═════ Extracted records ═════

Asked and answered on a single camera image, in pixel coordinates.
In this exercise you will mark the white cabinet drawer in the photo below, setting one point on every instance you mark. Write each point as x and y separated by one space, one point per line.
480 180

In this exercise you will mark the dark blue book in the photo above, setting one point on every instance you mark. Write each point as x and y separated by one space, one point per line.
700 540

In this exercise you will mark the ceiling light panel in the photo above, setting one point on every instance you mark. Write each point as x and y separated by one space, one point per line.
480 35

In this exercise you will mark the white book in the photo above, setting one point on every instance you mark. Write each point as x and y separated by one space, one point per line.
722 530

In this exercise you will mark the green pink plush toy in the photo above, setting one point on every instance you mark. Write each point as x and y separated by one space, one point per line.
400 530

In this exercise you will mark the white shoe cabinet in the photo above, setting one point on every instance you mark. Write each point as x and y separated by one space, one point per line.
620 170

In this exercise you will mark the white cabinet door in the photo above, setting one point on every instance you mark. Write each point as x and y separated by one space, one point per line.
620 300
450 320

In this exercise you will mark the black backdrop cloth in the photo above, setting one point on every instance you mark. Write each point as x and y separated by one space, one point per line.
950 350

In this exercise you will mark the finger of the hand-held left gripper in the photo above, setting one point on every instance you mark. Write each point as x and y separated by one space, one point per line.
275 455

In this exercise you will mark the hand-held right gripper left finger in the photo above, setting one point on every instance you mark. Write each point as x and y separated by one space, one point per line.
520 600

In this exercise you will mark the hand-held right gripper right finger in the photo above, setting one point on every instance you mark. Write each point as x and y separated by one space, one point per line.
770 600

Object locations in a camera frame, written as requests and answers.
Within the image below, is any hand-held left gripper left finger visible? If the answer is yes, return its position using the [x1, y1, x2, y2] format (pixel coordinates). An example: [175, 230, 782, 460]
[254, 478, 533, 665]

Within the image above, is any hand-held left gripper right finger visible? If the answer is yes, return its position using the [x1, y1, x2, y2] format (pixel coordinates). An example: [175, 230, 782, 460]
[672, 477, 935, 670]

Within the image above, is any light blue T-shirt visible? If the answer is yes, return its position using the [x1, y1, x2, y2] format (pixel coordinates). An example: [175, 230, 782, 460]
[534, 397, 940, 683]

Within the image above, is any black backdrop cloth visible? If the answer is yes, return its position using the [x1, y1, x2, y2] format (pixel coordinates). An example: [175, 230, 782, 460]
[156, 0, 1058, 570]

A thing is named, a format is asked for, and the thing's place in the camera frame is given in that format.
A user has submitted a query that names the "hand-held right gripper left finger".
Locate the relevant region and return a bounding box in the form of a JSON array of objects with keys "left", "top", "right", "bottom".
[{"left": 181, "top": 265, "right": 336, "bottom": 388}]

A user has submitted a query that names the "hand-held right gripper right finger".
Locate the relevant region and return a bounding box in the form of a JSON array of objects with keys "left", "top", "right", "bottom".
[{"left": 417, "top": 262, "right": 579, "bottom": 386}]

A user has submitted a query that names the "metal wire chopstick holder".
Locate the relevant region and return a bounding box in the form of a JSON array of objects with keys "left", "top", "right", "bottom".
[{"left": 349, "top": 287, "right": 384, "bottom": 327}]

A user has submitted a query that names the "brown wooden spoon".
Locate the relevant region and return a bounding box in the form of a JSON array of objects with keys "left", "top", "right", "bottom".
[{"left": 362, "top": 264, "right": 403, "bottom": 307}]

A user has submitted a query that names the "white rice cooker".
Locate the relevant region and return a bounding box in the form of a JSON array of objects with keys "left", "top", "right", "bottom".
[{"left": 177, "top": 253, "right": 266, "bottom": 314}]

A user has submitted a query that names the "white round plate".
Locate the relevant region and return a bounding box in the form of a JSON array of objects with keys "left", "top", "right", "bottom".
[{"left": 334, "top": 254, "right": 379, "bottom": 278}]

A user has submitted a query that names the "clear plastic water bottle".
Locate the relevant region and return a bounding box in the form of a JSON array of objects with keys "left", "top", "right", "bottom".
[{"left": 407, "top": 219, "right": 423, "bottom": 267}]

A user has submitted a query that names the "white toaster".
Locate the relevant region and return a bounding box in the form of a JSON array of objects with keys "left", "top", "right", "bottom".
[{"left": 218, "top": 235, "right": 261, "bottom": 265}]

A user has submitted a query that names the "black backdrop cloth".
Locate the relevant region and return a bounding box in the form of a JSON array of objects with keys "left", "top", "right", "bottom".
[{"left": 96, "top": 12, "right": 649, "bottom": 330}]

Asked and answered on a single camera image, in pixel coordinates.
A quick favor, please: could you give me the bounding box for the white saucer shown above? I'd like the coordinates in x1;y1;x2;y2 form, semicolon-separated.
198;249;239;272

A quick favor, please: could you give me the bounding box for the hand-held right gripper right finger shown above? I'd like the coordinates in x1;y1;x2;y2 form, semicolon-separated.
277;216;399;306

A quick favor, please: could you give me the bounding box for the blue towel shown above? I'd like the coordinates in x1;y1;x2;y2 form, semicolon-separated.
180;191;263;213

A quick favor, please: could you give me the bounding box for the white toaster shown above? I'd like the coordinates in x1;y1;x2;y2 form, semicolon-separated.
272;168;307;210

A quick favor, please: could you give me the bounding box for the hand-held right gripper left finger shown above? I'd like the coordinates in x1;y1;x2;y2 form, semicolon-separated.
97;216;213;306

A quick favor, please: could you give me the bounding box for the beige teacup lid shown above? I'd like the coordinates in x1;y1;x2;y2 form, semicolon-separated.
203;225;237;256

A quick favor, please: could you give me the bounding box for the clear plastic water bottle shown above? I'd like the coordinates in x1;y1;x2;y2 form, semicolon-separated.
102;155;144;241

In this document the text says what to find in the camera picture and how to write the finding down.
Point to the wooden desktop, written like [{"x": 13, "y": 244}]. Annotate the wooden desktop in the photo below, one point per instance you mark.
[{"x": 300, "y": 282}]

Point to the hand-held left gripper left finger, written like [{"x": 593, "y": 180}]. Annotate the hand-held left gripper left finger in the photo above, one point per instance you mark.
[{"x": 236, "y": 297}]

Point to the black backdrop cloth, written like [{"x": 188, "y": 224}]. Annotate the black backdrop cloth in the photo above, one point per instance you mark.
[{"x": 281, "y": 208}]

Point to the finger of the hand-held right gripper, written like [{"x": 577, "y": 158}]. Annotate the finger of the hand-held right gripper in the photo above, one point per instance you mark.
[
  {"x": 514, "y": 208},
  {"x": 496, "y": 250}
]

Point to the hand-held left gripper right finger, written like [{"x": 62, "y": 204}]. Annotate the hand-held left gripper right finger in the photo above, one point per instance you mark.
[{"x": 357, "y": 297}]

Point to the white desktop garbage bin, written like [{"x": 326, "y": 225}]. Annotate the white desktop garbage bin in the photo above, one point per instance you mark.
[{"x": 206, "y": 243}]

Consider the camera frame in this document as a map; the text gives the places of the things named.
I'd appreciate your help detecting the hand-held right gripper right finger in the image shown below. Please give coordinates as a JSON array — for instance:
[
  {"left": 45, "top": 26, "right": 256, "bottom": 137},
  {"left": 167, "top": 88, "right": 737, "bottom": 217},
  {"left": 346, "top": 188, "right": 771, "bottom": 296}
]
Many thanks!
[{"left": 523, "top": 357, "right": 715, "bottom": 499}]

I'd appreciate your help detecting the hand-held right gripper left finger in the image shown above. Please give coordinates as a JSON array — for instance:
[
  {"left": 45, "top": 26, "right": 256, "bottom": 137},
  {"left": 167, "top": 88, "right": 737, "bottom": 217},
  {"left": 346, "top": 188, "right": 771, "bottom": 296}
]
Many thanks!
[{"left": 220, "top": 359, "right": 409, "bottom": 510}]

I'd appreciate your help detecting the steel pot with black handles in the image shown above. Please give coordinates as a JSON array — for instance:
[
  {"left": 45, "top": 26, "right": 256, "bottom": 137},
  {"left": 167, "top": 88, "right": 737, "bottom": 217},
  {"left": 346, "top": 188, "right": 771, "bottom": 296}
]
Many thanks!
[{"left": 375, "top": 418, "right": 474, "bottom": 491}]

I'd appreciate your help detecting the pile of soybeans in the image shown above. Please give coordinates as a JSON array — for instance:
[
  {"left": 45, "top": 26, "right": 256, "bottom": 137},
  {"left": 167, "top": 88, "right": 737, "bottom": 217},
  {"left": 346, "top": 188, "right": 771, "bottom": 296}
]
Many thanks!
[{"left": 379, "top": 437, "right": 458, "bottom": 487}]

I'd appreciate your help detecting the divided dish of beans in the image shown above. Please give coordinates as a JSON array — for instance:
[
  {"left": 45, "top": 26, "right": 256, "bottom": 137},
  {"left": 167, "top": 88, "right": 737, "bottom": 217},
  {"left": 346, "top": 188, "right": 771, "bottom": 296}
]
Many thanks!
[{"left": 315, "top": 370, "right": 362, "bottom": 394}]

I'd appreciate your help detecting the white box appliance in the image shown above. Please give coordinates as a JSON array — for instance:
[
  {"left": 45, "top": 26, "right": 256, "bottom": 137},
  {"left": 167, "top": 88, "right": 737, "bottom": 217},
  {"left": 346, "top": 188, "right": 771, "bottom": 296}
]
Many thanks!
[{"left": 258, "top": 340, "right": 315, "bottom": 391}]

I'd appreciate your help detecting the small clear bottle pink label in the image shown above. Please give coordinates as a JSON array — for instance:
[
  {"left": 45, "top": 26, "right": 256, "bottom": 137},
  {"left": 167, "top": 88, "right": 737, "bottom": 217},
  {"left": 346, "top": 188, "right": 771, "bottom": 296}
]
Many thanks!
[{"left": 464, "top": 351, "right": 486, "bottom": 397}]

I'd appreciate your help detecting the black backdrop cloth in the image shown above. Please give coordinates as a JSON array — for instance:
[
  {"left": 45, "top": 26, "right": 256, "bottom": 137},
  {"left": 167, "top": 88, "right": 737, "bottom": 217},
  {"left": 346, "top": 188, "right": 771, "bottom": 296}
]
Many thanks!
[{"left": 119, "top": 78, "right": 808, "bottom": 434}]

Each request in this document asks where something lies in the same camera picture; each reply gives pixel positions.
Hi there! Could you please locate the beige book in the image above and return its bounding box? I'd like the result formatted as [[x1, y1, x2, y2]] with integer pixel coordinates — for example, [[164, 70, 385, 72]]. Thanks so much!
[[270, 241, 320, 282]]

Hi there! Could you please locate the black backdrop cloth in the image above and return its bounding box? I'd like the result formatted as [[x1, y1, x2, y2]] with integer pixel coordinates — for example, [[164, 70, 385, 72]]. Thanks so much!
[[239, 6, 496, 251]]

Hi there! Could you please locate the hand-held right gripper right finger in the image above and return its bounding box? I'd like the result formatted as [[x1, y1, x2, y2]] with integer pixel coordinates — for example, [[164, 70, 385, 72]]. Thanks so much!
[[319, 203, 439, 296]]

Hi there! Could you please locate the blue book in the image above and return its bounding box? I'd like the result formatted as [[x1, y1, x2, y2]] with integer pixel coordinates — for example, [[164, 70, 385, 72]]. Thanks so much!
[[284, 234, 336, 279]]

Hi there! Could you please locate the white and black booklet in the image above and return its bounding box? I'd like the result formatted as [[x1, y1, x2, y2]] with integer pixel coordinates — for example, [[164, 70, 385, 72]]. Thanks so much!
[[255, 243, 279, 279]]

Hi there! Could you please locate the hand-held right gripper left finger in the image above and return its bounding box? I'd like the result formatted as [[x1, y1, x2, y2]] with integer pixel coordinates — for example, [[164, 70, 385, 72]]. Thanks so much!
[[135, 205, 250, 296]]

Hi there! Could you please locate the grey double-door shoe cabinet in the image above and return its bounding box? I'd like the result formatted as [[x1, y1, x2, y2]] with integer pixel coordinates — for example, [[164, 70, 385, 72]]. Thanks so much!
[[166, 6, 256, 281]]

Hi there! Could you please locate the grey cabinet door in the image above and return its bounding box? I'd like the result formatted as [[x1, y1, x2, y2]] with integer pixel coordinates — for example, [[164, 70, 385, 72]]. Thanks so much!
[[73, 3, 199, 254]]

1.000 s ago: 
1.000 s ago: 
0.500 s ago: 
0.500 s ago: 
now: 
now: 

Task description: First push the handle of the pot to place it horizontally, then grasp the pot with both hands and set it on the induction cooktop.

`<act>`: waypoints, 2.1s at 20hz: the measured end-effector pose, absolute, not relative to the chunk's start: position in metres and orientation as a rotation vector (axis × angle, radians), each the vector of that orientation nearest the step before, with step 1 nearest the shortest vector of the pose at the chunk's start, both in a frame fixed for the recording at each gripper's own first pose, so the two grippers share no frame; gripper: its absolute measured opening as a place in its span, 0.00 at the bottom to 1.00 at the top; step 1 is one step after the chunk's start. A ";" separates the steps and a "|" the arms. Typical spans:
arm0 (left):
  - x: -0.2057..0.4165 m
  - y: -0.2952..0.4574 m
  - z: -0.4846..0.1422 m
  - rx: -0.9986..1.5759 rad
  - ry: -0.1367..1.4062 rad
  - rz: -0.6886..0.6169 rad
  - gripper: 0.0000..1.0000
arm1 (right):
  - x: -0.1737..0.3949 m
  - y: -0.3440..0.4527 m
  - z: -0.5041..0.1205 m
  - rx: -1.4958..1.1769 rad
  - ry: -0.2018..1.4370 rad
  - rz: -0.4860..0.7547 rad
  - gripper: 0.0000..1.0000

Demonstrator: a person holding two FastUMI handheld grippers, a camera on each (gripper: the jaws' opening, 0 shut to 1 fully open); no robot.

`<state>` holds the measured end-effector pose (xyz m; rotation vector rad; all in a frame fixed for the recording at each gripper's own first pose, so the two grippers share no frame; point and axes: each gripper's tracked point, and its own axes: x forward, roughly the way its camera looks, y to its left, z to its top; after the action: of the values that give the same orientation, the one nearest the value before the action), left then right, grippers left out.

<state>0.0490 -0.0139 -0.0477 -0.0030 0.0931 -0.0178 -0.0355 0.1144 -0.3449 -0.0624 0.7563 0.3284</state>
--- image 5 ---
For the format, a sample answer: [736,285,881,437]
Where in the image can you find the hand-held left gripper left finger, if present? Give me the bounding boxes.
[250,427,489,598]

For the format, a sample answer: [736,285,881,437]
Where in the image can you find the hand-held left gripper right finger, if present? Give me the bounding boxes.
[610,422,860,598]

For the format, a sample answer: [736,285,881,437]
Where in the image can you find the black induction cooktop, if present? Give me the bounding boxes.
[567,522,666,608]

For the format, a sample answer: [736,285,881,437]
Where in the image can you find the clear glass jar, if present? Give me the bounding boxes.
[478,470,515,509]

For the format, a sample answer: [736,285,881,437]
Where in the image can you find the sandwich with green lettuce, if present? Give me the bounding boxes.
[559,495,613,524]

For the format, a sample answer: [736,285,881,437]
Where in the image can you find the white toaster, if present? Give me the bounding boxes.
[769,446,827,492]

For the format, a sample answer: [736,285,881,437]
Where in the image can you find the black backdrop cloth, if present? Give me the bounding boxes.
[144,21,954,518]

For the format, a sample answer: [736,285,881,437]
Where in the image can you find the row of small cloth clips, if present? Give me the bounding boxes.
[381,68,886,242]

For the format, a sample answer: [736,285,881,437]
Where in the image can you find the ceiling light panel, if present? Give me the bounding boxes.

═════

> [Exercise directions]
Could you show every line of the listing that holds the string "picture"?

> [Result for this exercise]
In this document the text says what to find in the camera picture and how to write the finding down.
Each request in this document asks where something lies in the same camera picture; each reply gives pixel positions.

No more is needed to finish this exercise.